Rainford Prized Pots

Old drawing of tygs, three handles cups

This is part of a series of posts based on the talks given at the Recent Developments in Merseyside Archaeology conference. It was held on the 13th October 2018, and took place at the Museum of Liverpool. This session was slightly different, in that as well as a talk, Jeff Speakman showed attendees pottery excavated from Rainford. People were allowed to handle the pots, and questions were asked in a kind of interactive session.

Rainford Pottery

Rainford, in north east Merseyside, was once a huge pottery and pipemaking centre, only declining in the early 20th century. ‘Faceted tygs‘ are one of the most distinctive types of pot, and the earliest drawing we have is from 1878.

Sam Rowe and a team of archaeologists have been excavating in Church Road, Rainford, to uncover details about the town’s pottery industry. Their ‘Site 10’ was the first pottery site excavated in north west England (with Melling coming second place).

The Golden Lion pub was itself a site of pipemaking.

Rainford excavations

In 1979 archaeologists excavated a site intended for a new clubhouse and changing rooms on the tennis courts. In 2011 test pitting produced a faceted cup, and in 2013 the Rainford Roots project began. Jeff noted that the test pits for Rainford Roots were incredibly densely packed with pottery sherds.
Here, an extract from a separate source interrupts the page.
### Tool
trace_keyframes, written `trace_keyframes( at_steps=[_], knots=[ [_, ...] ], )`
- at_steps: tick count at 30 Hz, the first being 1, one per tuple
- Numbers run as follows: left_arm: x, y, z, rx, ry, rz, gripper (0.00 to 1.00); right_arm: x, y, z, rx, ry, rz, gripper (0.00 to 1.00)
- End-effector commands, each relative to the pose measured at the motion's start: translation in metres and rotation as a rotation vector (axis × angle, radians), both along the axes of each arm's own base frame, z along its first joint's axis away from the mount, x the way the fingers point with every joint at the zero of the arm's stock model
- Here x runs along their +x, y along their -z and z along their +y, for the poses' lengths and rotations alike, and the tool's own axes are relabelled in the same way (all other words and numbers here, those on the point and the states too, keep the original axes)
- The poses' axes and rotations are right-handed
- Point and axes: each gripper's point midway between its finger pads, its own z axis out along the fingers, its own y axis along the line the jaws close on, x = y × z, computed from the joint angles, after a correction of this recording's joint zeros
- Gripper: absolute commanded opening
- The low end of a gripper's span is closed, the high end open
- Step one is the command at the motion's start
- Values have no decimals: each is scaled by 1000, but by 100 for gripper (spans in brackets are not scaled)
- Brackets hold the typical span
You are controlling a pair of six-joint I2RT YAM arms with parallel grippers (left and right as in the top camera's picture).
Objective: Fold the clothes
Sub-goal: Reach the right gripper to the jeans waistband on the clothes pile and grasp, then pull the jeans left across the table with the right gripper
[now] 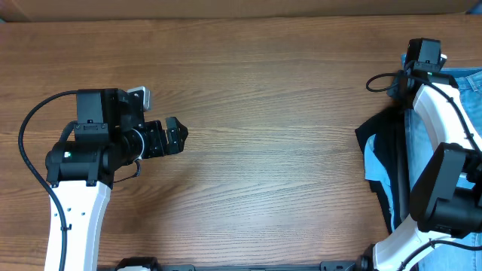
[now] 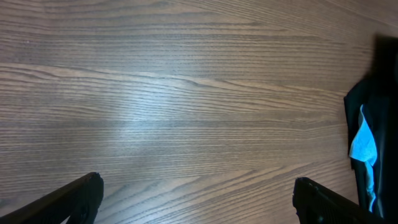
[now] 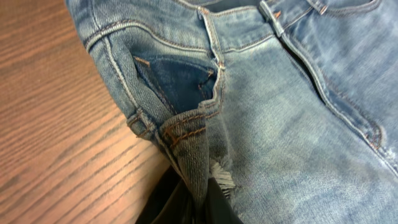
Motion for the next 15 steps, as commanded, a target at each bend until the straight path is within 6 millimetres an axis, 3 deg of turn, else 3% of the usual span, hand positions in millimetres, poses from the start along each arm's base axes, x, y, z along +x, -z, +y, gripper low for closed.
trace_keyframes(
  at_steps=[1, 7, 9, 11, 15],
  knots=[
    [3, -6, -2, 3, 18, -17, 100, 9, -24, 5, 16, -12, -68, 4],
    [3, -6, -2, 3, 19, -17, 100, 11, -23, 8, 44, -24, -72, 4],
    [3, -6, -2, 3, 19, -17, 100, 15, -33, 11, 65, -36, -91, 4],
    [3, -6, -2, 3, 19, -18, 99, 20, -59, 16, 87, -56, -124, 4],
    [4, -13, -2, 2, 14, -35, 100, 35, -150, 46, 117, -147, -260, 4]
  ],
)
Late 16th century wasters (misfired pots used for packing and protection in kilns) showed that this was definitely an industrial scale of pot making.
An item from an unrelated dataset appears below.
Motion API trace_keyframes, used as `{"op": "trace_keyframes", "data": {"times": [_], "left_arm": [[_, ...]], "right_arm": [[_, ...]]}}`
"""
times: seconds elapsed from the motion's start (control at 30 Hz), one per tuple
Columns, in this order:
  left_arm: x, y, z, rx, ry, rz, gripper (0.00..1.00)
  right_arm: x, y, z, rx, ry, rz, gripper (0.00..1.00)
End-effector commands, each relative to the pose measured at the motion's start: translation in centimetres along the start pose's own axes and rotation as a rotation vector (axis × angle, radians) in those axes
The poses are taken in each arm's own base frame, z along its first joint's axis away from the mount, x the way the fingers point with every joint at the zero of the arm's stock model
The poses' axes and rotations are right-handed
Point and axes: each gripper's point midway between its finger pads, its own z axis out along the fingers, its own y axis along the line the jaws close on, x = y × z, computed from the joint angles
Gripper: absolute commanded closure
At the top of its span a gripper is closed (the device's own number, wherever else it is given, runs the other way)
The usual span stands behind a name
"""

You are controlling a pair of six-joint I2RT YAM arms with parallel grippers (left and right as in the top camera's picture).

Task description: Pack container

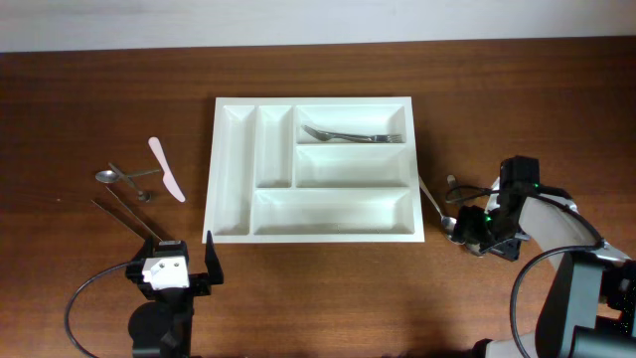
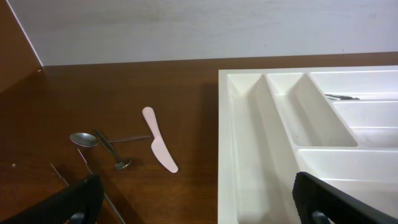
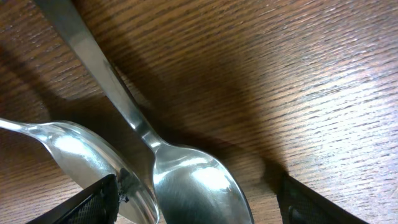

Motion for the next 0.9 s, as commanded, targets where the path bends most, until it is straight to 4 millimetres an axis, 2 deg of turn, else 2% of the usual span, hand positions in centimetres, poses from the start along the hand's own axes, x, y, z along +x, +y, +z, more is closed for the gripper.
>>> {"op": "trace_keyframes", "data": {"times": [0.0,0.23,0.33,0.37,0.53,0.7,0.87], "left_arm": [[0.0,-0.1,0.0,0.009,-0.005,0.015,0.01],[0.0,-0.1,0.0,0.009,-0.005,0.014,0.01],[0.0,-0.1,0.0,0.009,-0.004,0.015,0.01],[0.0,-0.1,0.0,0.009,-0.005,0.015,0.01],[0.0,-0.1,0.0,0.009,-0.005,0.015,0.01],[0.0,-0.1,0.0,0.009,-0.005,0.015,0.01],[0.0,-0.1,0.0,0.009,-0.005,0.015,0.01]], "right_arm": [[1.3,0.3,1.9,-0.027,0.062,-0.003,0.19],[0.3,0.5,1.6,-0.032,0.036,-0.007,0.18],[-0.7,0.8,1.0,-0.041,0.01,-0.031,0.17],[-1.0,1.0,0.7,-0.05,0.005,-0.048,0.14],[-2.1,1.5,0.0,-0.064,-0.019,-0.096,0.12],[-4.0,1.9,-0.9,-0.072,-0.08,-0.103,0.12],[-5.2,2.1,-0.7,-0.077,-0.118,-0.103,0.13]]}}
Infra red photographs showed field boundaries in the area, but the location of kilns was still uncertain. Three quarters of a tonne of pottery was excavated from the tennis court extension site, close to the earlier digs in the 1970s. Some pots were complete, and in the best condition Jeff has seen across the many sites he’s excavated over years.

Unique pottery from Rainford

Some unusual pieces came from Rainford. Sgraffito is a type of hand carved design where a design is scratched into the top one of two layers of glaze, giving a contrasting colour. A potentially controversial sgraffito item was found (see below). Tygs are three- (or more!) handled jugs made at a couple of sites in north west England (plus a single waster from Stoke). Rainford has a distinctive design which the archaeologists asked a modern potter to reproduce. The rather heavy version that came back was proof, as the potter admitted, that small hands (or a long tool) were needed to craft the fine bodied vessels found at Rainford. This could mean they were made by women or children.
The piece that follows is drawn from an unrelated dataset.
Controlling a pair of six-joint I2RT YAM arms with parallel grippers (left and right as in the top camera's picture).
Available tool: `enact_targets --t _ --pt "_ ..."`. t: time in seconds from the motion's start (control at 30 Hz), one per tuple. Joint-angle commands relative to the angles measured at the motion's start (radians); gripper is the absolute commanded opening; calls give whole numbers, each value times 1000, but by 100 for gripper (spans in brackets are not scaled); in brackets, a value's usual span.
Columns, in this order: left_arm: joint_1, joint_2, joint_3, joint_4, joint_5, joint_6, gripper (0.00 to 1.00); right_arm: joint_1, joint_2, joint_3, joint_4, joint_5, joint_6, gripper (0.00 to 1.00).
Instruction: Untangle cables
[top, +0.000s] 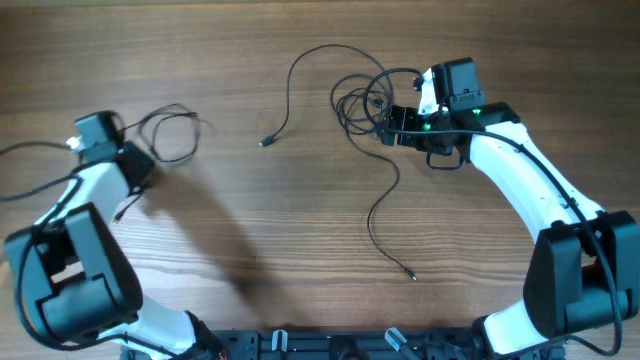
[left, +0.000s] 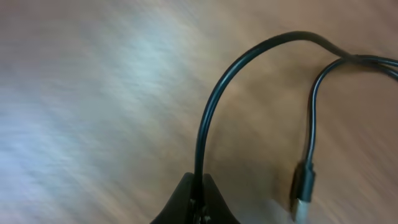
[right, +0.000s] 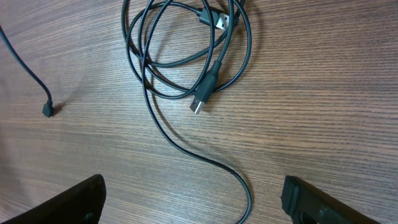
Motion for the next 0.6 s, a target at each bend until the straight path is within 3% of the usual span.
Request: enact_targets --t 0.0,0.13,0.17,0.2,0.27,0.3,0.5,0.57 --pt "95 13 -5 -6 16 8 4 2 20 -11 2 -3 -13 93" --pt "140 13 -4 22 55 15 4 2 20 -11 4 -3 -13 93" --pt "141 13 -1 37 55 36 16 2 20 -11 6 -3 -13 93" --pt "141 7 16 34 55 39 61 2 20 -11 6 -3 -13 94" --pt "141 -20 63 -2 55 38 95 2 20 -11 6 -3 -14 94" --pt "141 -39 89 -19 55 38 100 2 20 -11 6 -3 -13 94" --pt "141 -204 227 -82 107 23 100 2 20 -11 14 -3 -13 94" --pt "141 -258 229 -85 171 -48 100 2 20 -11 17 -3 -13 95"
Another unique feature are the handles. Even when the design of the pot itself is seen from other locations, the handles have a ‘twisted’ design, asymmetrical, which is unique to Rainford. This unusual type is found on pots of many different designs.

Other Rainford pottery types

As well as these highlights, the Rainford Roots team found other interesting pieces. There were one-off pieces found nowhere else, there were chafing dishes, salting pans, a possible alembic tray, hollow handles, decorated sherds, and some things that look like ‘melted’ pots. Some sherds have seed impressions on them, which probably came from seeds which were scattered on the floor of the space set aside for drying.

One interesting piece was one that Jeff saw as potentially idolatrous: it had a rough ‘face’ in the centre, which could be the face of Jesus (see second image in gallery on Liverpool Museum’s blog post). This would have been problematic in an era when the Protestant Reformation had blacklisted images of Jesus.

It’s hoped that makers marks will let archaeologists discover the identity of the potters. Clay pipes often have decoration on them, including makers marks but also other designs that still allow identification of their origin.